That’s it. That’s the extent of the sentiment. The psychological torture combined with the physical violence and cruelty make “Scum” a singularly harrowing experience. The lead performances are incendiary, the most impressive turn not coming from Winstone, but from Julian Firth, who plays the ill-fated Davis. Firth is simply outstanding, especially considering his youth and the emotionally painful rape scene and the resulting fallout the director subjects him to. He doesn’t break character once, and he and Toyne (Herbert Norville) are the emotional heart of an unremittingly bleak picture.

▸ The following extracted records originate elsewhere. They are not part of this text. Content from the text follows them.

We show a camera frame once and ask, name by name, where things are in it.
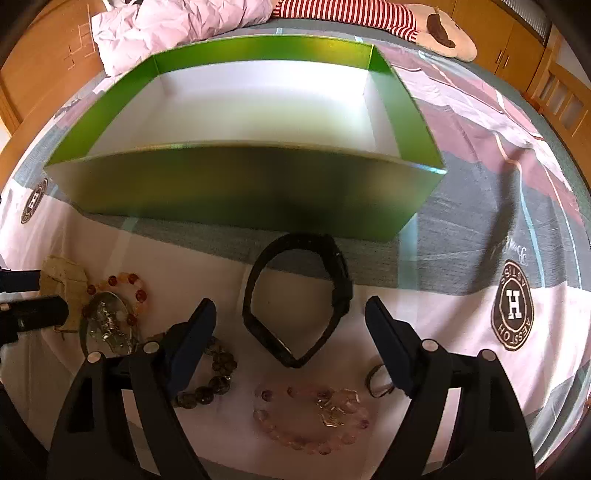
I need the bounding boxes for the cream white wrist watch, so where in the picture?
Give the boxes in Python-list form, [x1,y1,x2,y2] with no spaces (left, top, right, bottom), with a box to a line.
[40,255,89,340]

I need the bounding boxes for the silver bangle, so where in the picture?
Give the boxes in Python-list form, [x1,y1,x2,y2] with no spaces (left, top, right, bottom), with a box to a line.
[78,291,138,356]

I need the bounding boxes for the green jade pendant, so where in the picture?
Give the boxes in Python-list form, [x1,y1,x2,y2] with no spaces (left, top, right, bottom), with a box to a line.
[87,292,136,356]

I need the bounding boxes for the dark brown bead bracelet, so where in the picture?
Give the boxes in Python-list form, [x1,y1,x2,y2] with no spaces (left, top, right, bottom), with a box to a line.
[171,335,240,409]

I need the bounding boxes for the red orange bead bracelet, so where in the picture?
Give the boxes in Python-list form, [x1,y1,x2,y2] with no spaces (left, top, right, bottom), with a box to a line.
[80,271,150,328]

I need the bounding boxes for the pink crystal bead bracelet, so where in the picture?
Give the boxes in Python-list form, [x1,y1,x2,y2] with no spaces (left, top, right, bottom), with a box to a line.
[251,384,372,457]

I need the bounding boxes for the black wrist watch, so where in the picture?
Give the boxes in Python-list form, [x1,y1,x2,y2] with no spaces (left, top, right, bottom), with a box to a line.
[242,233,353,369]

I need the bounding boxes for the patterned bed sheet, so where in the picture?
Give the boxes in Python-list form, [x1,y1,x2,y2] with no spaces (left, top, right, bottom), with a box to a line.
[1,21,590,479]

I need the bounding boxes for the wooden cabinet left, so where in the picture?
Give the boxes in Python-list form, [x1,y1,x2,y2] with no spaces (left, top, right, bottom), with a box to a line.
[1,1,106,184]

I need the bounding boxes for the white pink crumpled blanket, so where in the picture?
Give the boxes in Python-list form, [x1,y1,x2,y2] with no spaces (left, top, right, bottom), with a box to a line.
[91,0,277,77]

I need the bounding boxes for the green cardboard box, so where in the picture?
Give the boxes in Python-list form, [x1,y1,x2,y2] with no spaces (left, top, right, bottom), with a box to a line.
[45,35,447,242]

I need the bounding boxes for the wooden wardrobe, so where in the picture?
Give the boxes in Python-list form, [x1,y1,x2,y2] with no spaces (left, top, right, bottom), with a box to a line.
[425,0,545,93]

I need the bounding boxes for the striped plush toy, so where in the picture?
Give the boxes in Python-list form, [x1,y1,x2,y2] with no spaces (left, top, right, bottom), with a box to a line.
[273,0,478,62]

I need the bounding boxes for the wooden bed frame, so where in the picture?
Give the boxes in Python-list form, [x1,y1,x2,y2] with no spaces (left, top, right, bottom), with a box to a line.
[525,27,590,184]

“Scum” isn’t a perfect film. It’s point (that a bleak and hopeless prison system is ultimately more destructive to Britain’s youth than just leaving them on the streets to do what they will,) seems to lack subtlety at times, especially in a scene where Archer shares a moment of philosophical discussion with a guard and in the process pretty much provides him with the entire message it’s director is trying to push. But it gets points for being fearless in it’s portrayal of a broken system, gritty as Hell, and carefully researched by Clarke, who interviewed hundreds of guards and prisoners of Juvenile Detention Centers for this film.

In many ways, “Scum” is a historically important film, and it will definitely put your life in perspective for you when you’re filled with unwanted ennui and angst. Yeah, the kids in this film screwed up, but they’re paying for it tenfold in a system that will either destroy them or release them as half the people they were before, hard and lifeless imitations of people unleashed on a world that suddenly seems much crueler and devoid of hope than it did before they went in. The director sometimes flaunts an obvious political agenda, but also has a natural ability with his actors and behind the camera. It’s a dark, dark journey, but also a valuable one.